Here I am again. It’s 4:00 am here and I am wide awake. Just cannot sleep! I have no idea why this keeps going on. It’s not as though I awaken flush with inspiration. To be honest, I wake up with the strongest desire to go back to sleep, which never happens. Trust me, the dreams I leave behind are far more vivid and compelling than anything I am likely to write in my semi-somnambulant state. But by the time I make my coffee and fire up the computer, these dreams have evaporated like raindrops on a summer sun-baked highway. Instead, I sit there foggy-headed for an hour, awaiting my muse, who is, no doubt, sound asleep deep beneath a pile of 600-thread count comforters.
I’d like to believe I am caught up in a creative rebirth and nature simply compels me, each morning, to cut the umbilical cord between the bed and my laptop.

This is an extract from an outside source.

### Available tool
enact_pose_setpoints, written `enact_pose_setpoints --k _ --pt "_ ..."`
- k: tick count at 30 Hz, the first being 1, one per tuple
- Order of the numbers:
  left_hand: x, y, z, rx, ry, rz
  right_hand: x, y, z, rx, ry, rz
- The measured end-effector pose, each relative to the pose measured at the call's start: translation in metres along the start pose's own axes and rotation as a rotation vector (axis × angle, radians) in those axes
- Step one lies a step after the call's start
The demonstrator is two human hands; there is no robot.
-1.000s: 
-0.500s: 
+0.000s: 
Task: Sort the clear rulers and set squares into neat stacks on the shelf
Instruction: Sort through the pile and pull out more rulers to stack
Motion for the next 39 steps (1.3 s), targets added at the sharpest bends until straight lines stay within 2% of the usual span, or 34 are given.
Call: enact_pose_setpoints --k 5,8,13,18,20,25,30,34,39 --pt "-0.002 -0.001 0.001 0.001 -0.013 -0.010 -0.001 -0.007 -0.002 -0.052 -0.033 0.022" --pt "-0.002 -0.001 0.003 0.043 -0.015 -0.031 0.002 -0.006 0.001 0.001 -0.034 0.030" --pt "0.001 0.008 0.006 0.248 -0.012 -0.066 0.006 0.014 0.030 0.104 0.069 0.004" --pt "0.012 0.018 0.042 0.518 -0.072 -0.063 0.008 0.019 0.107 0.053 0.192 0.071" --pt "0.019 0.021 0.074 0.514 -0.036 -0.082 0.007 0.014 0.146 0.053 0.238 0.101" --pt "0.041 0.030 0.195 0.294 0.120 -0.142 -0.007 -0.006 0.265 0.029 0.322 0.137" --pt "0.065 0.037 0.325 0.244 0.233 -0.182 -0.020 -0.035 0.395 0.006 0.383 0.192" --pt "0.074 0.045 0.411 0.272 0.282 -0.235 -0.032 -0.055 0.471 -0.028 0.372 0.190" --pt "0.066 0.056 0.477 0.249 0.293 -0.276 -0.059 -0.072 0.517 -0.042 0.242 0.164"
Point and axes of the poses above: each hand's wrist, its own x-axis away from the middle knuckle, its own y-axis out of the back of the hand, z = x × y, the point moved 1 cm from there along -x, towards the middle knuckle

But it feels more like something went horribly wrong in the third trimester and I am struggling just to come full term in my writing gestation. Continuing this hobbled metaphor, it seems to me as though getting up to write for writing’s sake bleeds my creative juices and more often than not I just end up with a chronic case of literary anemia.

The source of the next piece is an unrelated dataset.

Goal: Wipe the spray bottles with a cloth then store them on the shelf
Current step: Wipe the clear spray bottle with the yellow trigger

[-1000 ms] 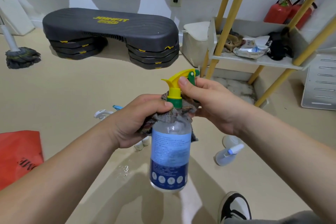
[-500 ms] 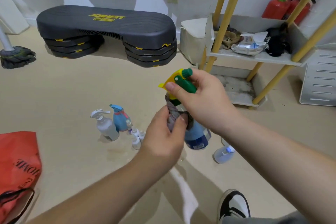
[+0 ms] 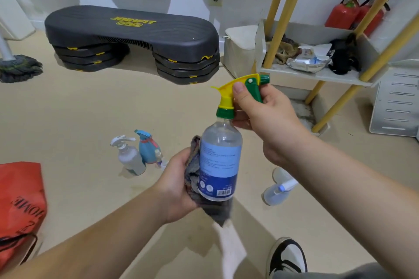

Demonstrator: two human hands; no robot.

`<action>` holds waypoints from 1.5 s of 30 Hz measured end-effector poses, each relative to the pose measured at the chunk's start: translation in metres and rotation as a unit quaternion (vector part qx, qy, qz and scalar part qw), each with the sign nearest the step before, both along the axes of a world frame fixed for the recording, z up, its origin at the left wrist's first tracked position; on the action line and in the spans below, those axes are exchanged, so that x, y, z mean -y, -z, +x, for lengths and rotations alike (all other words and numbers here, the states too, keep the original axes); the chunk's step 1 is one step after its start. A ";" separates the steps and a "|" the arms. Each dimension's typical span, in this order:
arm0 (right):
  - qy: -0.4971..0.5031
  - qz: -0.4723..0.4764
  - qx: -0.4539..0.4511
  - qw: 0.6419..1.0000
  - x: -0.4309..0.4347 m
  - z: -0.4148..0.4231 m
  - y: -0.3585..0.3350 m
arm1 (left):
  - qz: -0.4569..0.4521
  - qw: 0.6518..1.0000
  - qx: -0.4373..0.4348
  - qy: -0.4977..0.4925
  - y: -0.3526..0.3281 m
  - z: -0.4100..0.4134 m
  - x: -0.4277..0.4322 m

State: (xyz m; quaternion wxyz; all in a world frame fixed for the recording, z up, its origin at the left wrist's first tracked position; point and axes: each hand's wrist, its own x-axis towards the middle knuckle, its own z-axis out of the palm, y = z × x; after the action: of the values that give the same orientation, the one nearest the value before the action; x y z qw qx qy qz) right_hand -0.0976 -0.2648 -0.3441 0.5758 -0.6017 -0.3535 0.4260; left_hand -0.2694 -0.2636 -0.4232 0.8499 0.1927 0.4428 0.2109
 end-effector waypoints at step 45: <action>-0.213 -0.026 -0.068 0.974 0.004 -0.005 -0.003 | 0.013 0.989 0.146 -0.018 -0.053 -0.002 -0.032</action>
State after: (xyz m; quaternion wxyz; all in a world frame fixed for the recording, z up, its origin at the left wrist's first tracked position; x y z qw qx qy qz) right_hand -0.1022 -0.2692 -0.3408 0.4788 -0.4971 -0.4227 0.5873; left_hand -0.2713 -0.2318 -0.3704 0.8989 0.1632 0.3143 0.2581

I have to admit, however, that I’ve known worse. In the past, I’d stay up this long drinking with all the intention to write, but end up putting a heavy hurt on a box of cheap red wine and searching for friends I’d once had. In those dark, drunken hours I’d spend all my creative juice on Facebook status updates and bumbling my way through endless offerings of StumbleUpon. I didn’t sleep then, either.
Now, without substances, I find myself chewing on these early-morning words, not swallowing them, not digesting, but getting my mouth wet, feeling their texture, getting their flavor. I hope this new addiction will take me far. If it means losing a little sleep, I’ll just have to learn to catnap throughout the day. As I child I fell in love with words; not just the sound, or meaning, but their shape. It’s taken me years to realize I want to spend my time as I did when I was most happy, when I was 5, sketching letters and making words.
And if that time happens to be 4:00 a.m., so be it.